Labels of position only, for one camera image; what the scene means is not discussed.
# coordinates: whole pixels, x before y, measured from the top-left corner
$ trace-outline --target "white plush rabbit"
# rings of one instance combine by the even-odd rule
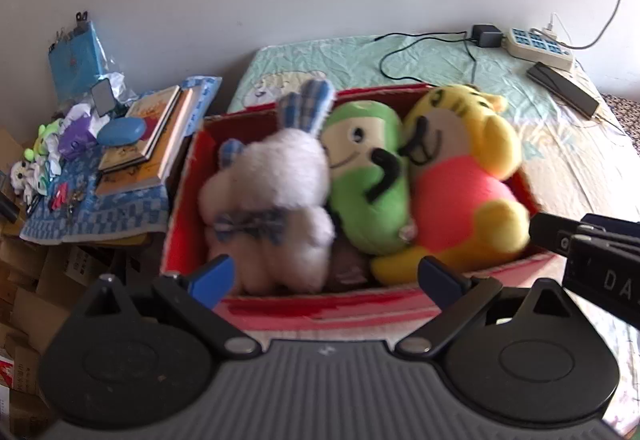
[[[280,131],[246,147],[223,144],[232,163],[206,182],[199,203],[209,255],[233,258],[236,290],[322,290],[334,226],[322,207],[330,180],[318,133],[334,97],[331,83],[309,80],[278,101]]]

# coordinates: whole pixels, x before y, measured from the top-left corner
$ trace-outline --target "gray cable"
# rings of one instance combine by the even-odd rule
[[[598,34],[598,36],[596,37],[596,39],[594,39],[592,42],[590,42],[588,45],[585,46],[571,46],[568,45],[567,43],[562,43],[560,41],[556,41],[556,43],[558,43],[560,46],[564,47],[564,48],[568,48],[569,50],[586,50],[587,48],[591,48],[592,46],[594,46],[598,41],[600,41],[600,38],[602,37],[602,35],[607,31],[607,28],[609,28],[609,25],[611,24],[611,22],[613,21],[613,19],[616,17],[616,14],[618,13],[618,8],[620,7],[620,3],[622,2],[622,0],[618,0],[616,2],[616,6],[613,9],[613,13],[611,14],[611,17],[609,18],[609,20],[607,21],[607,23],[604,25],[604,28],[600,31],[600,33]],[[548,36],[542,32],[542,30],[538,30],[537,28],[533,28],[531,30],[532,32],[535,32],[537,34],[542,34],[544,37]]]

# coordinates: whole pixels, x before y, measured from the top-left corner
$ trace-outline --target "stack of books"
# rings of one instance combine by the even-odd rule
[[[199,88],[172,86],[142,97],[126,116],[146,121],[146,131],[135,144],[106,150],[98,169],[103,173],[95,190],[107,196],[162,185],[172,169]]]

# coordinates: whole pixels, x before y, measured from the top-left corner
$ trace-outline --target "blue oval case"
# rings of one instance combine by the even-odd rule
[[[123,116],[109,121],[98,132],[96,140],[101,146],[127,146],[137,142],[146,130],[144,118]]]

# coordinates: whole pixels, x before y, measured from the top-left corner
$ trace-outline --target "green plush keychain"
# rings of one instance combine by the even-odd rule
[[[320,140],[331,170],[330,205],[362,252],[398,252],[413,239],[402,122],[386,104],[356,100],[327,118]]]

__Action item__. Reproduce the records above exactly, leaving out every picture they contain.

__Written reply__.
Labels of position only, for one camera image; what the scene means is not discussed.
# coordinates: whole pixels, x before y, measured from the top-left corner
$ trace-outline --target "white plush rabbit"
# rings of one instance combine by the even-odd rule
[[[280,131],[246,147],[223,144],[232,163],[206,182],[199,203],[209,255],[233,258],[236,290],[322,290],[334,226],[322,207],[330,180],[318,133],[334,97],[331,83],[309,80],[278,101]]]

# coordinates: whole pixels, x before y, measured from the top-left corner
$ trace-outline --target "gray cable"
# rings of one instance combine by the even-odd rule
[[[598,34],[598,36],[596,37],[596,39],[594,39],[592,42],[590,42],[588,45],[585,46],[571,46],[568,45],[567,43],[562,43],[560,41],[556,41],[556,43],[558,43],[560,46],[564,47],[564,48],[568,48],[569,50],[586,50],[587,48],[591,48],[592,46],[594,46],[598,41],[600,41],[600,38],[602,37],[602,35],[607,31],[607,28],[609,28],[609,25],[611,24],[611,22],[613,21],[613,19],[616,17],[616,14],[618,13],[618,8],[620,7],[620,3],[622,2],[622,0],[618,0],[616,2],[616,6],[613,9],[613,13],[611,14],[611,17],[609,18],[609,20],[607,21],[607,23],[604,25],[604,28],[600,31],[600,33]],[[548,36],[542,32],[542,30],[538,30],[537,28],[533,28],[531,30],[532,32],[535,32],[537,34],[542,34],[544,37]]]

# coordinates: whole pixels, x before y, measured from the top-left corner
$ trace-outline --target "stack of books"
# rings of one instance combine by the even-odd rule
[[[199,88],[172,86],[142,97],[126,116],[146,121],[146,131],[135,144],[106,150],[98,169],[103,173],[95,190],[107,196],[162,185],[172,169]]]

# coordinates: whole pixels, x before y, measured from the top-left corner
$ trace-outline --target "blue oval case"
# rings of one instance combine by the even-odd rule
[[[123,116],[109,121],[98,132],[96,140],[101,146],[127,146],[137,142],[146,130],[144,118]]]

# coordinates: whole pixels, x before y, measured from the top-left corner
$ trace-outline --target "green plush keychain"
# rings of one instance combine by the even-odd rule
[[[320,140],[331,170],[330,205],[362,252],[398,252],[413,239],[402,122],[386,104],[356,100],[327,118]]]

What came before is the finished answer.